Structure() function is a simple, yet powerful function that describes a given object with given attributes. It is part of base R language library, so there is no need to load any additional library. And also, since the function was part of S-Language, it is in the base library from the earlier versions, making it backward or forward compatible.

Example:

dd <- structure(list( 
         year = c(2001, 2002, 2004, 2006) 
        ,length_days = c(366.3240, 365.4124, 366.5323423, 364.9573234)) 
        ,.Names = c("year", "length of days") 
        ,row.names = c(NA, -4L) 
        ,class = "data.frame")

All objects created using structure() – whether homogeneous (matrix, vector) or heterogeneous (data.frame, list) – have additional metadata information stored, using attributes. Like creating a simple vector with additional metadata information:

just_vector <- structure(1:10, comment = "This is my simple 
                                       vector with info")

And by using function:

attributes(just_vector)

We get the information back:

$`comment`
[1] "This is my simple vector with info"

In one go

So, let us suppose you want to create a structure (S3) in one step.
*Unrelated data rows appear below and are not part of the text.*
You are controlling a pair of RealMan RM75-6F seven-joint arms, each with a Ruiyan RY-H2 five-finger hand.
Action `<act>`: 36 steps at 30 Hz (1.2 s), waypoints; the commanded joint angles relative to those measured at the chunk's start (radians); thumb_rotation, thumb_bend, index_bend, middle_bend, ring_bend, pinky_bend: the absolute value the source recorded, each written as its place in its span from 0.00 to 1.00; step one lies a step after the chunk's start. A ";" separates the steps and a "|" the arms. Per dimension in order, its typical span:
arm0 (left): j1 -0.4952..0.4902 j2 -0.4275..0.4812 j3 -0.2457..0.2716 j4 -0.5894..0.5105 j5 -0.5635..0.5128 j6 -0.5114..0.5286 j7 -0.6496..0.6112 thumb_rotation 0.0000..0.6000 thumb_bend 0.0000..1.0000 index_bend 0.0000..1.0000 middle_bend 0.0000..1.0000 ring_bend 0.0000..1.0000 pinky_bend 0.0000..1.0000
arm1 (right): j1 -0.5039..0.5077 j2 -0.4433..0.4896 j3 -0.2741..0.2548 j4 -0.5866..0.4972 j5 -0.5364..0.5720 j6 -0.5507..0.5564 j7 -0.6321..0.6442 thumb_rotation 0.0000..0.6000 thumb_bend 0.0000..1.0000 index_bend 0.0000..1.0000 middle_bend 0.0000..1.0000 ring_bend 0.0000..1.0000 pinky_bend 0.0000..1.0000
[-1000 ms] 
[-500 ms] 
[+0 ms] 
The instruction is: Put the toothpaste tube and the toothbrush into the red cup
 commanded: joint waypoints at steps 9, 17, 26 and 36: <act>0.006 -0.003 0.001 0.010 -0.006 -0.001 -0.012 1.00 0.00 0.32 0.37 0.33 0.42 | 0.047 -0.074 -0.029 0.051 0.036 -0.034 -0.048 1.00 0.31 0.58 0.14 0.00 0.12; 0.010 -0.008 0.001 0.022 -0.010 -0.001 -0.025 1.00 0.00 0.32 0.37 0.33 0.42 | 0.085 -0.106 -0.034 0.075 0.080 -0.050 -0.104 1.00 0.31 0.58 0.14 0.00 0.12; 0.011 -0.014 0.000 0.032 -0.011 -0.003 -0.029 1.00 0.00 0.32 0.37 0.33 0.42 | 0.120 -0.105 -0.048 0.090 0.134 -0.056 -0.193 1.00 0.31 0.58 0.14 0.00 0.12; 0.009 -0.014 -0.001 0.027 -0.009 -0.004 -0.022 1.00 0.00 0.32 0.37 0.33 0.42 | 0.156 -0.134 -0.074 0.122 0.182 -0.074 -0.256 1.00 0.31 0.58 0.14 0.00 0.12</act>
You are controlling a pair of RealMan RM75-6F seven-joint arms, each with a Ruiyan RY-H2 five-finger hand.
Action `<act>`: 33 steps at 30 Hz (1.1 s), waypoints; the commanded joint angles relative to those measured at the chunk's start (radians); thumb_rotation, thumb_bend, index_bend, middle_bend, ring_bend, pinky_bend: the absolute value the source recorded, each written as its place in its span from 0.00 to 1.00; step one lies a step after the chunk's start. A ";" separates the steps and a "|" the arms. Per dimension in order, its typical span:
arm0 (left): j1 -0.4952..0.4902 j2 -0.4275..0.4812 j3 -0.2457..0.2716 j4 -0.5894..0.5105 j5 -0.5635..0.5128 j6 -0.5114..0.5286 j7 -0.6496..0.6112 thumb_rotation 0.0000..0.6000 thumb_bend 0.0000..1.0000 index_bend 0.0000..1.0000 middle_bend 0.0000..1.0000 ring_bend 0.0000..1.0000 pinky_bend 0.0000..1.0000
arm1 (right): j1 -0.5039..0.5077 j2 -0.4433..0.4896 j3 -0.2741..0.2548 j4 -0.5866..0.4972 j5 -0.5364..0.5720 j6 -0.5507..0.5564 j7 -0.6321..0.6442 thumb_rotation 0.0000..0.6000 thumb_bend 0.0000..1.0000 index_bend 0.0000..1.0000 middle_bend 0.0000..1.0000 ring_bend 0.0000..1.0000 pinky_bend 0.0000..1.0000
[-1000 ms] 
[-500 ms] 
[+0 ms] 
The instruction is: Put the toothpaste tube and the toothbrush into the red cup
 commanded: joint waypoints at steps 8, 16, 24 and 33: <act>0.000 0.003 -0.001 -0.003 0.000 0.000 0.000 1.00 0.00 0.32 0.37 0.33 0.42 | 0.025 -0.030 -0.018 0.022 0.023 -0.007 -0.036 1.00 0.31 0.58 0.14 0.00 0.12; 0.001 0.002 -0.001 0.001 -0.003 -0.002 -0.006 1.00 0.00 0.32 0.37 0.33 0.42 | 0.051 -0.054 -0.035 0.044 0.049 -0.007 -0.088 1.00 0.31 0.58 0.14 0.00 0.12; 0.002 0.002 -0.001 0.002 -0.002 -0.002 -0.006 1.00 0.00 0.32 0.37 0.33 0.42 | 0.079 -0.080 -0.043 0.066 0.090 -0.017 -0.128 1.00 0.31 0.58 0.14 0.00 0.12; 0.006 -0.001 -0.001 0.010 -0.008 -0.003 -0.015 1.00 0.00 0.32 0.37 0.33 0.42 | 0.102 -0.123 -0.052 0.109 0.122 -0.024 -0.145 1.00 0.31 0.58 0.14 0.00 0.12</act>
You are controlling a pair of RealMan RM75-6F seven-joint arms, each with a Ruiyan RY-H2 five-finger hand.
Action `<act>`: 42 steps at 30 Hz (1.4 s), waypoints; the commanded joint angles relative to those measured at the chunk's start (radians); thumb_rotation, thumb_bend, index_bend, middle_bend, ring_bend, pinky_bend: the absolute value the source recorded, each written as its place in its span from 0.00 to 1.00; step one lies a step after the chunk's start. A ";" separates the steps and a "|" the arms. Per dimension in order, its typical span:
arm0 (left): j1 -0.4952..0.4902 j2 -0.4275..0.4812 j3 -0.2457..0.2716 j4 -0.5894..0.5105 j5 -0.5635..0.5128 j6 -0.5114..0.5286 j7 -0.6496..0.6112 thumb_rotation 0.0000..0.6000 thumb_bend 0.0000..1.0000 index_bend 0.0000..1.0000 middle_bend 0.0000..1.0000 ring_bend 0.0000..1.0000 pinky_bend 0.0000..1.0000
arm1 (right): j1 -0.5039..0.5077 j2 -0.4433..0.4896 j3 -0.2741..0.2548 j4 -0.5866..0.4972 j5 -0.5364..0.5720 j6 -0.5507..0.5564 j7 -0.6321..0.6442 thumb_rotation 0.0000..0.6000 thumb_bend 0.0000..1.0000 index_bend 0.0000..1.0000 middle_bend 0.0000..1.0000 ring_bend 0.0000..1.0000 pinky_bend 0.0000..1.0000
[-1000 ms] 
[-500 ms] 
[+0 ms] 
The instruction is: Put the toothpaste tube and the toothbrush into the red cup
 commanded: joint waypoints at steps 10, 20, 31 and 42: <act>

The following would create a data.frame (heterogeneous) with several steps:

year = c(1999, 2002, 2005, 2008)
pollution = c(346.82,134.308821199349, 130.430379885892, 88.275457392443)
dd2 <- data.frame(year,pollution)
dd2$year <- as.factor(dd2$year)

Using structure, we can do this simpler and faster:

dd <- structure(list( 
   year = as.factor(c(2001, 2002, 2004, 2006))
  ,length_days = c(366.3240, 365.4124, 366.5323423, 364.9573234)) 
  ,.Names = c("year", "length of days") 
  ,row.names = c(NA, -4L) 
  ,class = "data.frame")

 

Useful cases when using structure() function are:

  • when creating a smaller data-set within your Jupyter  notebook (using Markdown )
  • when creating data-sets within your R code demo/example (and not using external CSV / TXT / JSON files)
  • when describing a given object with mixed data types (e.i.: data frame) and prepare it for data import
  • when creating many R environments and each have independent data-set
  • for persisting data
  • and many more…

Constructing data-frame with additional attributes and comments.

dd3 <- structure(list(
   v1 = as.factor(c(2001, 2002, 2004, 2006))
  ,v2 = I(c(2001, 2002, 2004, 2006))
  ,v3 = ordered(c(2001, 2002, 2004, 2006))
  ,v4 = as.double(c(366.3240, 365.4124, 366.5323423, 364.9573234)))
  ,.Names = c("year", "AsIs Year","yearO", "length of days")
  ,.typeOf = c("factor", "numeric", "ordered","numeric")
  ,row.names = c(NA, -4L)
  ,class = "data.frame"
  ,comment = "Ordered YearO for categorical analysis and other variables")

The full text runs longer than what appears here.